The reversal cost the United States credibility then and is complicating efforts to enlist international allies now to join a coalition against the Islamic State, Panetta says. “There’s a little question mark as to whether, the United States is going to stick this out? Is the United States going to be there when we need them?”
Showing leadership in the fight against ISIS is an opportunity “to repair the damage,” he says. It’s also a chance for Obama to get a fresh start after having “lost his way.”
Somewhat telling is the extent to which Panetta’s criticism parallels that of others who have left the Obama Administration including Robert Gates and Hillary Clinton and others who have no further aspirations for public office or lucrative book deals.
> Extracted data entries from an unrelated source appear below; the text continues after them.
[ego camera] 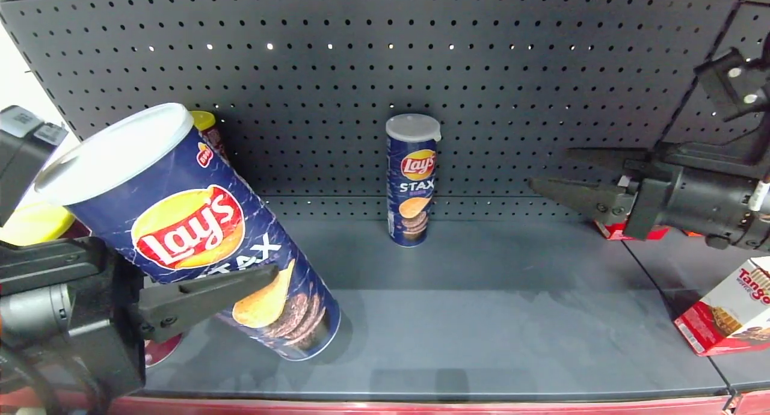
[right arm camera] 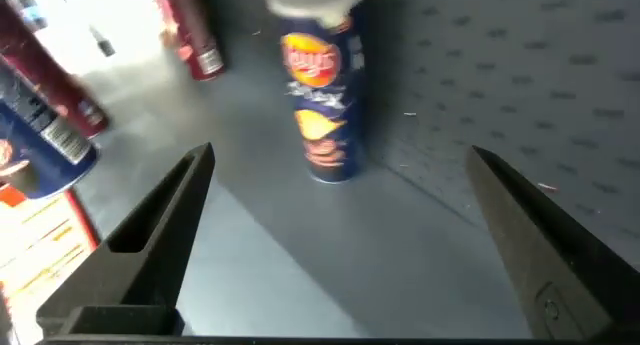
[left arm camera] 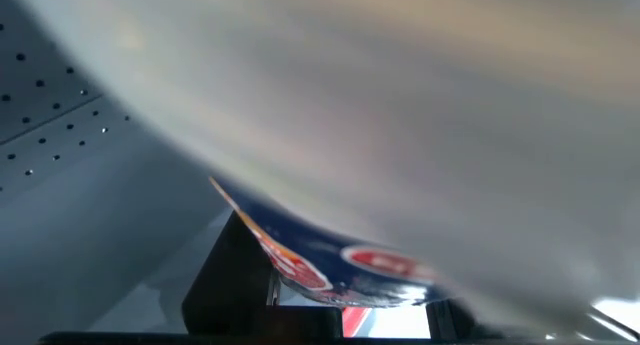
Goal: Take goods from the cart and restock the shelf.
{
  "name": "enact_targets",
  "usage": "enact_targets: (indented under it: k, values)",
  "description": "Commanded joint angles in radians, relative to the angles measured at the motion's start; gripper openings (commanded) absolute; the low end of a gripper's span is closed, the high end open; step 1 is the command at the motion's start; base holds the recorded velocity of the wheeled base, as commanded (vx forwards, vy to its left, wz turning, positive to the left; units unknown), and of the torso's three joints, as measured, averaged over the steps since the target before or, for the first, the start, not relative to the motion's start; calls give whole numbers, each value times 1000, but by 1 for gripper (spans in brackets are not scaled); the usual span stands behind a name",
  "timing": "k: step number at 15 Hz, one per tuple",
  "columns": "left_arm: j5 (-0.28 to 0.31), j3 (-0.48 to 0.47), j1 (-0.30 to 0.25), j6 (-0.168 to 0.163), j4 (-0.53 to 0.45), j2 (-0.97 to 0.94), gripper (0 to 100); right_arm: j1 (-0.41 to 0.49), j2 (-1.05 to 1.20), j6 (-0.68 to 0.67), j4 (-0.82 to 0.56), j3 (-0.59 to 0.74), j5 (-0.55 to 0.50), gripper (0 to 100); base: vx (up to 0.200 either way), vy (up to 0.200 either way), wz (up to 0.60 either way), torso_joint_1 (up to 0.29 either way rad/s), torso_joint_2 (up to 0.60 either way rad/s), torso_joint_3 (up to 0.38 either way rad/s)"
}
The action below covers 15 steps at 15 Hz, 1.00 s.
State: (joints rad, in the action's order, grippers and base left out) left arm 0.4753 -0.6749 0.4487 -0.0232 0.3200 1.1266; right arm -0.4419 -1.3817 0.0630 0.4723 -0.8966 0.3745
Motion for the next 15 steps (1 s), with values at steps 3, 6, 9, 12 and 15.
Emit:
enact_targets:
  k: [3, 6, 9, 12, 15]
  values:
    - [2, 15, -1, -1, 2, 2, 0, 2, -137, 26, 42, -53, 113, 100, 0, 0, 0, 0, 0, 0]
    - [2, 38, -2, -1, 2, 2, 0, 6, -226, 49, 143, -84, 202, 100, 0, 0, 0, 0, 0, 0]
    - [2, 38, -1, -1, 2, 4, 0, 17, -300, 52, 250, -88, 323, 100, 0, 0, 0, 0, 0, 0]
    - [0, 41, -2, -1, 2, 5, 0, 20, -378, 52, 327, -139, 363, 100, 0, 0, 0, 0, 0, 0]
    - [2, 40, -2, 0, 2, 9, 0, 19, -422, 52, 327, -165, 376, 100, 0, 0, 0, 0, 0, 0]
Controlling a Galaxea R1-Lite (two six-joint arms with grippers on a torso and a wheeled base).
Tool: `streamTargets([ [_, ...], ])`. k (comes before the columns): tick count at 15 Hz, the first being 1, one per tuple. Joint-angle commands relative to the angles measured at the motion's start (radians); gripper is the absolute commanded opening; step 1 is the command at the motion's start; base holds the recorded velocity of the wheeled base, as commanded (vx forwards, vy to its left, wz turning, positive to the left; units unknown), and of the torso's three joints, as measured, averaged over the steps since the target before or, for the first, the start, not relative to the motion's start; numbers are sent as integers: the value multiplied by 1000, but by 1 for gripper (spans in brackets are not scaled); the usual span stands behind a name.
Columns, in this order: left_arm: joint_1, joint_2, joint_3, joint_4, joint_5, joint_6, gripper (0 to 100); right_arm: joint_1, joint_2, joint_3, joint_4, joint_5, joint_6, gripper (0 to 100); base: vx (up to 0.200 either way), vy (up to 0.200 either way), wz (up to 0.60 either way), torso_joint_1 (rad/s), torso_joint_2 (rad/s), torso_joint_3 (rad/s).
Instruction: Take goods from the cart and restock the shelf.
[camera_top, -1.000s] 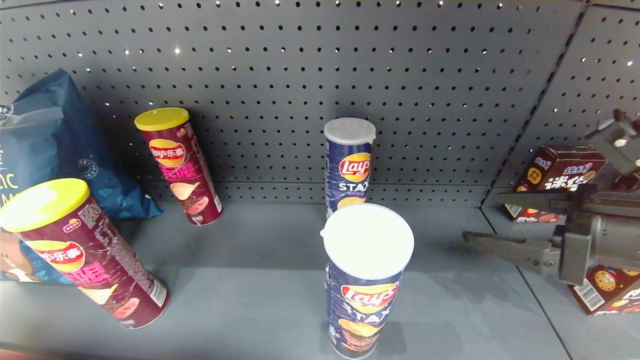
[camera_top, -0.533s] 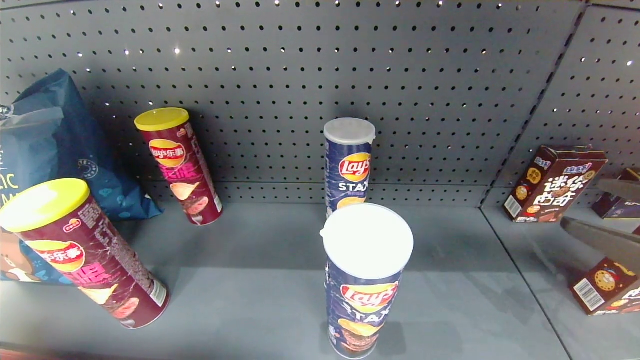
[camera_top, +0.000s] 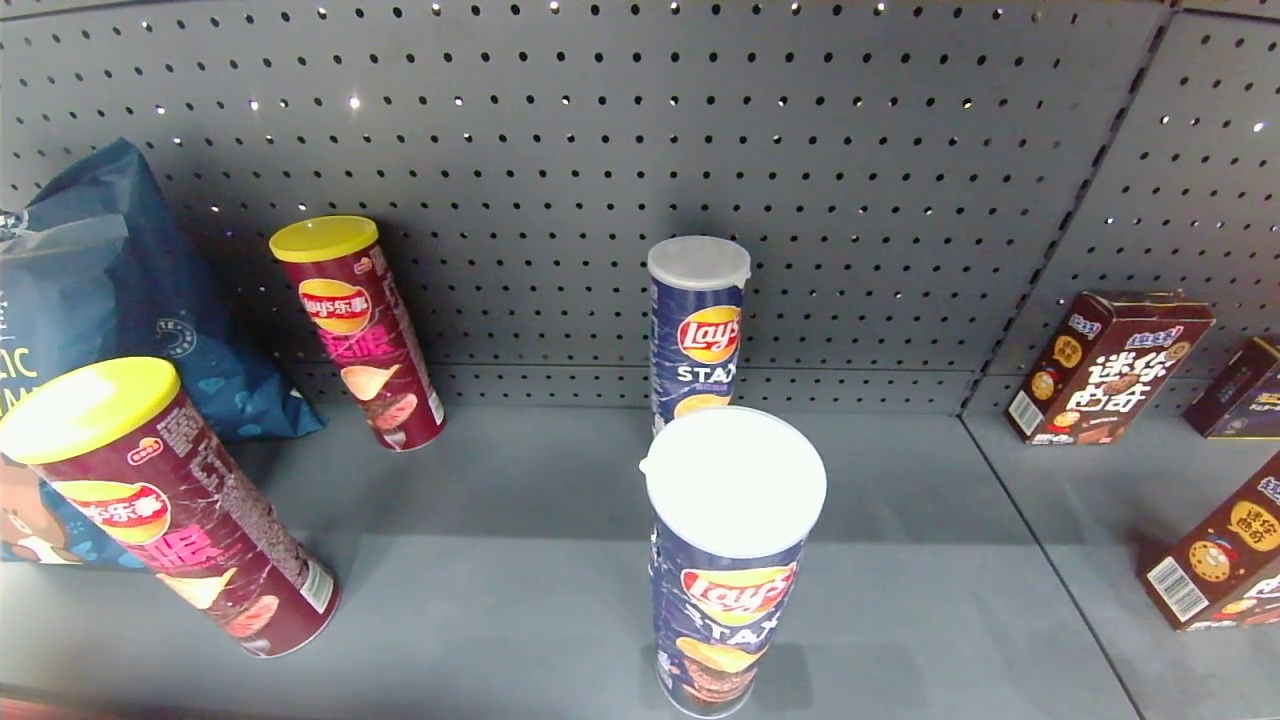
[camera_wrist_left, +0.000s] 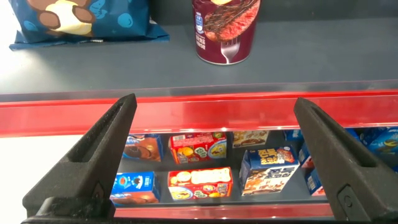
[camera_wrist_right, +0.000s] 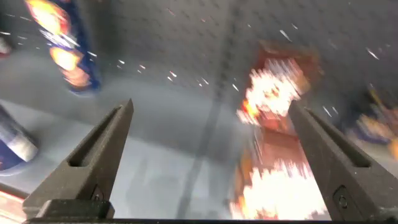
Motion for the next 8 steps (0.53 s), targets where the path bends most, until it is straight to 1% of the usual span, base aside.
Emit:
streamTargets([
  [1, 0, 1, 0, 0, 0, 0, 100, -197, -297, 127, 180, -5, 122, 100, 0, 0, 0, 0, 0, 0],
  [2, 0, 1, 0, 0, 0, 0, 100, -214, -330, 104, 266, -8, 142, 100, 0, 0, 0, 0, 0, 0],
  [3, 0, 1, 0, 0, 0, 0, 100, -197, -342, 98, 280, -14, 142, 100, 0, 0, 0, 0, 0, 0],
  [4, 0, 1, 0, 0, 0, 0, 100, -134, -393, 123, 281, -74, 140, 100, 0, 0, 0, 0, 0, 0],
  [5, 0, 1, 0, 0, 0, 0, 100, -125, -413, 150, 283, -107, 140, 100, 0, 0, 0, 0, 0, 0],
  [8, 0, 1, 0, 0, 0, 0, 100, -123, -425, 253, 203, -124, 145, 100, 0, 0, 0, 0, 0, 0],
])
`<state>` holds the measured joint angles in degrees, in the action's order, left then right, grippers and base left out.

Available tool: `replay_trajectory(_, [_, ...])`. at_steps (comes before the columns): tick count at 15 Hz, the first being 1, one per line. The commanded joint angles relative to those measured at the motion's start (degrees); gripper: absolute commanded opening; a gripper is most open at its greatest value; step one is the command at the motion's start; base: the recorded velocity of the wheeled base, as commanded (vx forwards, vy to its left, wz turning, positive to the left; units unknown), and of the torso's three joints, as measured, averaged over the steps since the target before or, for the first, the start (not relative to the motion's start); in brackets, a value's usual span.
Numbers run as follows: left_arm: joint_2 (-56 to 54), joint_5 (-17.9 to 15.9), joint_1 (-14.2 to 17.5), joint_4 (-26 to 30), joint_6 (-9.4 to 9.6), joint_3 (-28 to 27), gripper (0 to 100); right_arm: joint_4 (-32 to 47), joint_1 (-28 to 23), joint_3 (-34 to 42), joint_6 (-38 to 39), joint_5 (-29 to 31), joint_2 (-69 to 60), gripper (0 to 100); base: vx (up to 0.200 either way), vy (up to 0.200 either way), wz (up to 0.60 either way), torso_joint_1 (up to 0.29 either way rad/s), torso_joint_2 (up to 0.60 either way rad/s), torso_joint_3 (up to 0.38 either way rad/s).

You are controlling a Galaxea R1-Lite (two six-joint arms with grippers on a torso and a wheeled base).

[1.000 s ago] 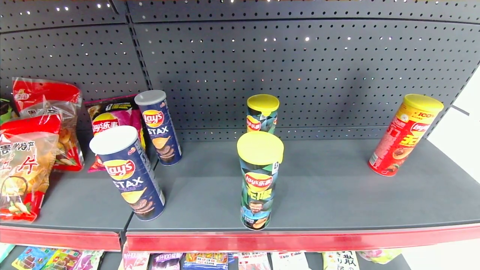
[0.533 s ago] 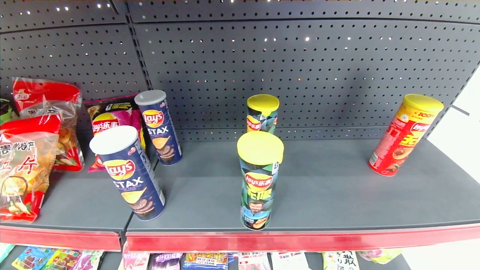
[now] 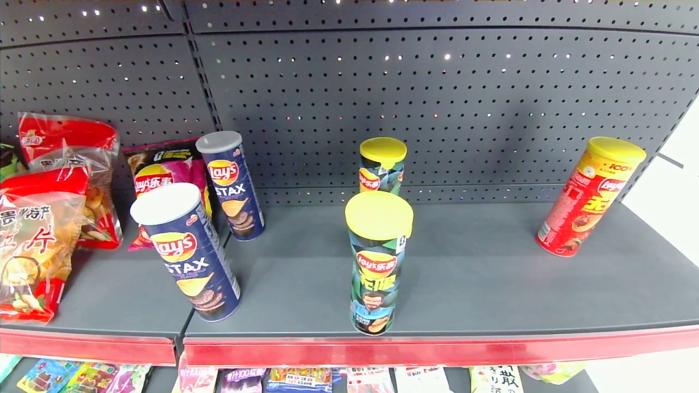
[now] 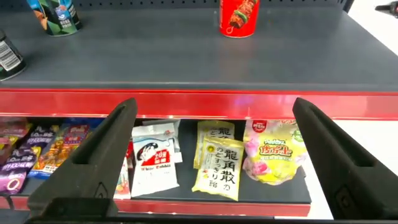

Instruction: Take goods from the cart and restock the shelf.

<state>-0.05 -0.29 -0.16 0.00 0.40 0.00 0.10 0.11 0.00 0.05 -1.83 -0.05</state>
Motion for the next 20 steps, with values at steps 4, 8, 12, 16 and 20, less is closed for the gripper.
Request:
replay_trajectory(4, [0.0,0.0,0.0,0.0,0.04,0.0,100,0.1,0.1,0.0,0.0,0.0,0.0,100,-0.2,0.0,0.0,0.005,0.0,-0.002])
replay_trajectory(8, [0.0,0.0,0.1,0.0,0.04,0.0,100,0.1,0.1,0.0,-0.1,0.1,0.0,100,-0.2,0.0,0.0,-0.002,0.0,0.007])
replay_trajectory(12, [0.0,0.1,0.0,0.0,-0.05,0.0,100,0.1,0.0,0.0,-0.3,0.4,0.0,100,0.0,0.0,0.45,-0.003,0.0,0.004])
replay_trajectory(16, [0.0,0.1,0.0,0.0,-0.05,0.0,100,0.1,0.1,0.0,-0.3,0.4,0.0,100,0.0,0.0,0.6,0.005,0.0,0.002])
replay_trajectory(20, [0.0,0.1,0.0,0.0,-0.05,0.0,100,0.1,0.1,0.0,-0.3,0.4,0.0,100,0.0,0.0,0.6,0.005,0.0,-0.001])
Gates, who was generally complimentary of Obama, especially in his pursuit of Osama bin Laden, lamented, nonetheless, that “getting anything of consequence done (within the Administration) was so damnably difficult.”
Gates, was also critical of Obama’s handling of Afghanistan, feeling that Obama made military decisions based on political considerations, a criticism shared by other former White House officials.
As we have written in a recent essay, America cannot simply declare peace when our enemies are bent on war. Budgeting for our defense as though the threat of war has been receding, as the President has opined, is dangerous. The world has rarely been a tranquil place. Only 8 percent of recorded history (268 years out of 3400 years) has been free of war (NY Times, July 6, 2003). We do not seem to be living in a time characterized by those tranquil 268 non-consecutive years. The sooner we understand that the better.